Poetry News

For Hannah Weiner's Birthday, A Guide to Her Work

Originally Published: November 04, 2011

hannah

Happy Birthday, Hannah Weiner! The poet, performance artist, and probable clairvoyant would have been 83 years old today. Let's celebrate with a little reading:

1. Robert Dewhurst's talk on Country Girl, with links to the Wild Orchids issue dedicated to her work as well as her EPC page.

2. There's of course Charles Bernstein's memoir of Weiner, first published in The Poetry Project Newsletter in 1997, and reprinted in Jacket.

3. Kenning Editions has done wonders for the continued presence of Weiner's work, particularly with the publication of Hannah Weiner's Open House. Here's a review of the book by Joyelle McSweeney for Boston Review. The basic facts:

Hannah Weiner’s influence extends from the sixties New York avant-garde, where she was part of an unprecedented confluence of poets, performance and visual artists including Phillip Glass, Andy Warhol, Carolee Schneeman, John Perrault, David Antin, and Bernadette Mayer. Like fellow-traveler Jackson Mac Low, she became an important part of the Language movement of the 70s and 80s, yet her influence can be seen in the “New Narrative” work stemming from the San Francisco Bay Area, as well as in contemporary poetics. With other posthumous publications of late, her work is being discussed by scholars in feminist studies, poetics, and disability studies. But there does not yet exist a representative selection spanning her decades of poetic output. HANNAH WEINER’S OPEN HOUSE aims to remedy this with previously uncollected (and mostly never-published) work, including performance texts, early New York School influenced lyric poems, odes and remembrances to / of Mac Low and Ted Berrigan, and later “clair-style” works.

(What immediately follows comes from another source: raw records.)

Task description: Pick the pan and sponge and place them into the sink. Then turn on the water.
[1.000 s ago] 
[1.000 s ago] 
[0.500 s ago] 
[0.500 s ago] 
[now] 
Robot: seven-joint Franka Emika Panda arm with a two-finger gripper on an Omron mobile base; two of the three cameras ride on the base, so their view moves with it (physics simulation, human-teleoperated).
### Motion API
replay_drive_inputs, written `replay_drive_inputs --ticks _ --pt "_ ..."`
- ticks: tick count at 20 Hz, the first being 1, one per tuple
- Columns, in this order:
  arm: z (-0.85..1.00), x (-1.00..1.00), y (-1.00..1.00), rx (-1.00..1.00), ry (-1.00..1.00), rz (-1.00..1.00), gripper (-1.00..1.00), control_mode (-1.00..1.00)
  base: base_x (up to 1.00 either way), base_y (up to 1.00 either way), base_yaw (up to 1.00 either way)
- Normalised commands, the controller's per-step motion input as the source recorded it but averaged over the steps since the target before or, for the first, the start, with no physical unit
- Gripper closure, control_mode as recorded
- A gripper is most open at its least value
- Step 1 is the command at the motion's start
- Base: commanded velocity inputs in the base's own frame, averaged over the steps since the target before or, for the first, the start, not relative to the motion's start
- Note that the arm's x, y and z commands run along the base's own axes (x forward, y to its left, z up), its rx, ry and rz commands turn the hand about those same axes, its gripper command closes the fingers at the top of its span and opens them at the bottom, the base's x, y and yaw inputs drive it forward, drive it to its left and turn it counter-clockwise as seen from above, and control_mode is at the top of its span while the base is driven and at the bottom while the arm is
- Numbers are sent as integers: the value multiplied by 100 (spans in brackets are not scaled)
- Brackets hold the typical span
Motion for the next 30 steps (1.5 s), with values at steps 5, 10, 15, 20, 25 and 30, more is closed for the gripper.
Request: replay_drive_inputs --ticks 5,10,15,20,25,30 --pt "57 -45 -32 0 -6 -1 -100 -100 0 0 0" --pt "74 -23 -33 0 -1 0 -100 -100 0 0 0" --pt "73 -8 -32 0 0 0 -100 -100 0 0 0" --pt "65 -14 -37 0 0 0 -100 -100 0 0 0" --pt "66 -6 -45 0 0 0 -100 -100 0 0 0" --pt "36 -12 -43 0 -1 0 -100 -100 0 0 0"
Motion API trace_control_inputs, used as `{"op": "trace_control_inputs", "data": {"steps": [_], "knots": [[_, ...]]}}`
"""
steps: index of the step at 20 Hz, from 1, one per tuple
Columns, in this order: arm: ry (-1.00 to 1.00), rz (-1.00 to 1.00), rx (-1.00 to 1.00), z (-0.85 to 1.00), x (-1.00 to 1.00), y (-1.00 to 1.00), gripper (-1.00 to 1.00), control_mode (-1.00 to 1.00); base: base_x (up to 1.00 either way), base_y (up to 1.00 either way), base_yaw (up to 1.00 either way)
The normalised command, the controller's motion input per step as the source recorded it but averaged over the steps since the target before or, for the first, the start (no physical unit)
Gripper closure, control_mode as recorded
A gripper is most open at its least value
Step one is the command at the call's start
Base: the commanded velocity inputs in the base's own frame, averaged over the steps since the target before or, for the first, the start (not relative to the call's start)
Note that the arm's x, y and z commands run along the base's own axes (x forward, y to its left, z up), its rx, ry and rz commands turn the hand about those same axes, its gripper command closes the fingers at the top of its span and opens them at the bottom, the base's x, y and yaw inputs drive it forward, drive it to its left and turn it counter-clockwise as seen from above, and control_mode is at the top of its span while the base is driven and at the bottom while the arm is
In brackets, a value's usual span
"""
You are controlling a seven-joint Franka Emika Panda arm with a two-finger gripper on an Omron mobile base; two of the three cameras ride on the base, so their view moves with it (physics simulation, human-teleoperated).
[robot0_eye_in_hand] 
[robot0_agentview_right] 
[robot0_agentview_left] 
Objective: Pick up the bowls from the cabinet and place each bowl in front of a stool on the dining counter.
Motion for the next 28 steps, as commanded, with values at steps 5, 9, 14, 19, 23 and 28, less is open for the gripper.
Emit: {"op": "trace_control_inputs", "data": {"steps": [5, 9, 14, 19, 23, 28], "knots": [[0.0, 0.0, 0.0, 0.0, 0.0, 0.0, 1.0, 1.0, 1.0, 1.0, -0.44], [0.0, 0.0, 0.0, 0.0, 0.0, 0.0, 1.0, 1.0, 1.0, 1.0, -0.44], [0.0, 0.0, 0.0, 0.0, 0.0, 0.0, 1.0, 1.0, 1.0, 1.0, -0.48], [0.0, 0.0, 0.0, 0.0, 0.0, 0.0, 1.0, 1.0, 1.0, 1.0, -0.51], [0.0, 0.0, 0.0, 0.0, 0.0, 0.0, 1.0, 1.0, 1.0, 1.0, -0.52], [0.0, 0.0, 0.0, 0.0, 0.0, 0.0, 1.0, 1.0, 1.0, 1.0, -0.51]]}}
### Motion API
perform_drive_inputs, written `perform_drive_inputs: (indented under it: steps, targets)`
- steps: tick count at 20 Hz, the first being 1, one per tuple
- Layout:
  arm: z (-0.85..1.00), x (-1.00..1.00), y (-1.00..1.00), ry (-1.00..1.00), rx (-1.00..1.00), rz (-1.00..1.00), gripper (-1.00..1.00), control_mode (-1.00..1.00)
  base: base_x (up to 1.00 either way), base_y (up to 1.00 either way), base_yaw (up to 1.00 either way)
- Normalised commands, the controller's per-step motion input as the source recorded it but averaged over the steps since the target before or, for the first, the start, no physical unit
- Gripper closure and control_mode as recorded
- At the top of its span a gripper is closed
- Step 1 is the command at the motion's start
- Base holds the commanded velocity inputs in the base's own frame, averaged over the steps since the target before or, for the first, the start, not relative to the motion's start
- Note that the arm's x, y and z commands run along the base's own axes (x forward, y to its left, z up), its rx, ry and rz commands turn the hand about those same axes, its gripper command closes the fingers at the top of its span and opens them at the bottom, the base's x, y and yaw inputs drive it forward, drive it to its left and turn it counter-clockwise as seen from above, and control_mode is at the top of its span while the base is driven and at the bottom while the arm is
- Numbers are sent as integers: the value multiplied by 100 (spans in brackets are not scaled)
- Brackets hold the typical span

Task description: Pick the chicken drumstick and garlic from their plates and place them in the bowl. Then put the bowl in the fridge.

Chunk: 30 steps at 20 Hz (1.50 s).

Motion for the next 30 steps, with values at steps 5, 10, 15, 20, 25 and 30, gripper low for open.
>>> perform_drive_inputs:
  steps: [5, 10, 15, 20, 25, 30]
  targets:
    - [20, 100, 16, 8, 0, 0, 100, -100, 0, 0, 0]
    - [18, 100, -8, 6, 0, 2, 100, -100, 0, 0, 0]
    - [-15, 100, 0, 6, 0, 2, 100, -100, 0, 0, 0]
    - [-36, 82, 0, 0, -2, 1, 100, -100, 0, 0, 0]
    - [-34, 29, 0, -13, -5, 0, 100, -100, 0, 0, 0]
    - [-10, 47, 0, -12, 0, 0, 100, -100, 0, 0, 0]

4. Ron Silliman also wrote about the book here. He writes:

In the past I’ve characterized Weiner as a militant & precise realist of a distinct reality, one conditioned by her schizophrenia. Nothing in HWOH makes me want to step back from that description, tho this volume does a far better job than any of her previous books in placing Weiner’s writing and its development into a larger framework, one that includes the downtown Manhattan performance scene of the 1960s & ‘70s, and the New York School, particularly its second generation.

One might have expected Weiner to have been closer, in fact, to the first round of the New York School poets, born as she was in 1928, just one year younger than John Ashbery, two than Frank O’Hara. But with the exception of Barbara Guest & Bunny Lang & a few painters, that was never a generation particularly open to women as such. And Weiner appears to have been a late bloomer, first performing her Code Poem works at the age of 40. A Brandeis grad who had gone through a marriage to, I believe, a psychoanalyst, Weiner was a successful lingerie designer when she performed the first work documented here, “Hannah Weiner at Her Job,” at the A.H. Schreiber Company on West 33rd Street, room 1200. She was successful enough that Simeon Schreiber, her boss, participated in the event, which included one pair of bikini bottoms “made especially for this show by August Fabrics and A.H. Schreiber.“

Weiner was even slower to begin publishing, with her first book, Magritte Series appearing in 1970. Clairvoyant Journal, the volume that made Weiner famous (or at least notorious) with its claim to have had portions of the text transcribed from language Weiner saw on people’s foreheads, on walls, or simply hovering mid-air, at times in elaborate textures, such as dog fur, is published by Angel Hair in 1978. It’s only her second book – Weiner was already 50.

5. A good listen: The full LINEbreak interview with Charles Bernstein and Hannah Weiner, recorded in Hannah's apartment on New York City's Lower East Side in 1995 and preserved at PennSound.

6. For more audio, Weiner's PennSound page.

7. You can still find copies of Code Poems and Clairvoyant Journal if you've got fifty to two-hundred clams to spare on some transformative poetry.